### Task objective
Each record below should be written out again exactly.

### Exercise inputs
####
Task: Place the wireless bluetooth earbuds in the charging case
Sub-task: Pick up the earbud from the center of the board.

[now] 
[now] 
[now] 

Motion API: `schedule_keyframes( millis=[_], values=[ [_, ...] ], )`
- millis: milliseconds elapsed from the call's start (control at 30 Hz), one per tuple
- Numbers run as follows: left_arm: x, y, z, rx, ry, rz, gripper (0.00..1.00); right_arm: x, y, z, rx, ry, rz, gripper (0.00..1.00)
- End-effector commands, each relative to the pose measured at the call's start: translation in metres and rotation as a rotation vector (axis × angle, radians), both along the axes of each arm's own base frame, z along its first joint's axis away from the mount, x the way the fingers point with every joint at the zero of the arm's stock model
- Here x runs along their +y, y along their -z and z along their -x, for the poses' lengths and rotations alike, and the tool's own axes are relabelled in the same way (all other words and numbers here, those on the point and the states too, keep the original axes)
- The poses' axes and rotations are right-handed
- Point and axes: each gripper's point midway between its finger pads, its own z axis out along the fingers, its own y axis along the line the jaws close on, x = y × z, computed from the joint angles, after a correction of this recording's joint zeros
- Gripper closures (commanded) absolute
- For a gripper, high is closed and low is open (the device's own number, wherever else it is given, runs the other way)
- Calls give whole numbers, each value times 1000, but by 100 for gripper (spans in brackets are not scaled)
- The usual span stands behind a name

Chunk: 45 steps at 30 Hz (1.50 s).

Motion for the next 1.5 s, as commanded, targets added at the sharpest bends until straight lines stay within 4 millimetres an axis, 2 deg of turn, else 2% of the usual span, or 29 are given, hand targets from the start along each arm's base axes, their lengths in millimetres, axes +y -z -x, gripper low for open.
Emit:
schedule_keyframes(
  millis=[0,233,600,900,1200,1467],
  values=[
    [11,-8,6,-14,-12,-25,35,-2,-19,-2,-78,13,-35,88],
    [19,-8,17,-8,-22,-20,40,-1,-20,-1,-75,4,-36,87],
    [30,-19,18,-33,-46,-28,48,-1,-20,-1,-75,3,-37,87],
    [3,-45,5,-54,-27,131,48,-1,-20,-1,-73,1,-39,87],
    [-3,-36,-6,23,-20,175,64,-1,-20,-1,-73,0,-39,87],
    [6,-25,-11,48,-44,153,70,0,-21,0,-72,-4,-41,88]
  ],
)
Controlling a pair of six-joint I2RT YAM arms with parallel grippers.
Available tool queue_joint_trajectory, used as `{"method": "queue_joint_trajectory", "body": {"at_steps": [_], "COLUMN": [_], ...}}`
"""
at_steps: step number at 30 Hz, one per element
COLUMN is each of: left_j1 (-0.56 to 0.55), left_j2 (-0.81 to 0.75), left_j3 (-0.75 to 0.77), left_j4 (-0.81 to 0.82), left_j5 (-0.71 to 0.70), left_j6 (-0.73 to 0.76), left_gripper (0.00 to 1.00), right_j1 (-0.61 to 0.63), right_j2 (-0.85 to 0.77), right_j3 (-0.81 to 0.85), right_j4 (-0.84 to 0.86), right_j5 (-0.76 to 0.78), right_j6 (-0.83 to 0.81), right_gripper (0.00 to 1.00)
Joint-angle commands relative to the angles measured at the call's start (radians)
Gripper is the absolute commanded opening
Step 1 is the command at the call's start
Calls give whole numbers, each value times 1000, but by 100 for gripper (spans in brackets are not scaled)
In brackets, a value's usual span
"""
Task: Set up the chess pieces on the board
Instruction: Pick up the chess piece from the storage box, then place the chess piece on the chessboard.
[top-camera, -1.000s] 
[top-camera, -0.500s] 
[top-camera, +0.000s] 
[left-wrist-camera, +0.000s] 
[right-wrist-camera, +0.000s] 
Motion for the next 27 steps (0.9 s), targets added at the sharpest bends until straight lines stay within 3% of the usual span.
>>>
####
### Response
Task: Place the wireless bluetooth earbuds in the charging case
Sub-task: Pick up the earbud from the center of the board.

[now] 
[now] 
[now] 

Motion API: `schedule_keyframes( millis=[_], values=[ [_, ...] ], )`
- millis: milliseconds elapsed from the call's start (control at 30 Hz), one per tuple
- Numbers run as follows: left_arm: x, y, z, rx, ry, rz, gripper (0.00..1.00); right_arm: x, y, z, rx, ry, rz, gripper (0.00..1.00)
- End-effector commands, each relative to the pose measured at the call's start: translation in metres and rotation as a rotation vector (axis × angle, radians), both along the axes of each arm's own base frame, z along its first joint's axis away from the mount, x the way the fingers point with every joint at the zero of the arm's stock model
- Here x runs along their +y, y along their -z and z along their -x, for the poses' lengths and rotations alike, and the tool's own axes are relabelled in the same way (all other words and numbers here, those on the point and the states too, keep the original axes)
- The poses' axes and rotations are right-handed
- Point and axes: each gripper's point midway between its finger pads, its own z axis out along the fingers, its own y axis along the line the jaws close on, x = y × z, computed from the joint angles, after a correction of this recording's joint zeros
- Gripper closures (commanded) absolute
- For a gripper, high is closed and low is open (the device's own number, wherever else it is given, runs the other way)
- Calls give whole numbers, each value times 1000, but by 100 for gripper (spans in brackets are not scaled)
- The usual span stands behind a name

Chunk: 45 steps at 30 Hz (1.50 s).

Motion for the next 1.5 s, as commanded, targets added at the sharpest bends until straight lines stay within 4 millimetres an axis, 2 deg of turn, else 2% of the usual span, or 29 are given, hand targets from the start along each arm's base axes, their lengths in millimetres, axes +y -z -x, gripper low for open.
Emit:
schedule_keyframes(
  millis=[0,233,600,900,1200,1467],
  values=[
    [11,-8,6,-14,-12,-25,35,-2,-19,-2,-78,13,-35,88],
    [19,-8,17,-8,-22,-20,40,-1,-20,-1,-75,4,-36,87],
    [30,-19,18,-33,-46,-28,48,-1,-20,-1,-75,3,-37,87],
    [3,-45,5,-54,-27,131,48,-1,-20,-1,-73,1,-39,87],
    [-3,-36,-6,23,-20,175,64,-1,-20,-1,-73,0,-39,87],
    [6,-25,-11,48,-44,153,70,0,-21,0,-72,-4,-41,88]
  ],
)
Controlling a pair of six-joint I2RT YAM arms with parallel grippers.
Available tool queue_joint_trajectory, used as `{"method": "queue_joint_trajectory", "body": {"at_steps": [_], "COLUMN": [_], ...}}`
"""
at_steps: step number at 30 Hz, one per element
COLUMN is each of: left_j1 (-0.56 to 0.55), left_j2 (-0.81 to 0.75), left_j3 (-0.75 to 0.77), left_j4 (-0.81 to 0.82), left_j5 (-0.71 to 0.70), left_j6 (-0.73 to 0.76), left_gripper (0.00 to 1.00), right_j1 (-0.61 to 0.63), right_j2 (-0.85 to 0.77), right_j3 (-0.81 to 0.85), right_j4 (-0.84 to 0.86), right_j5 (-0.76 to 0.78), right_j6 (-0.83 to 0.81), right_gripper (0.00 to 1.00)
Joint-angle commands relative to the angles measured at the call's start (radians)
Gripper is the absolute commanded opening
Step 1 is the command at the call's start
Calls give whole numbers, each value times 1000, but by 100 for gripper (spans in brackets are not scaled)
In brackets, a value's usual span
"""
Task: Set up the chess pieces on the board
Instruction: Pick up the chess piece from the storage box, then place the chess piece on the chessboard.
[top-camera, -1.000s] 
[top-camera, -0.500s] 
[top-camera, +0.000s] 
[left-wrist-camera, +0.000s] 
[right-wrist-camera, +0.000s] 
Motion for the next 27 steps (0.9 s), targets added at the sharpest bends until straight lines stay within 3% of the usual span.
>>>

Fully answered, the exercise is complete.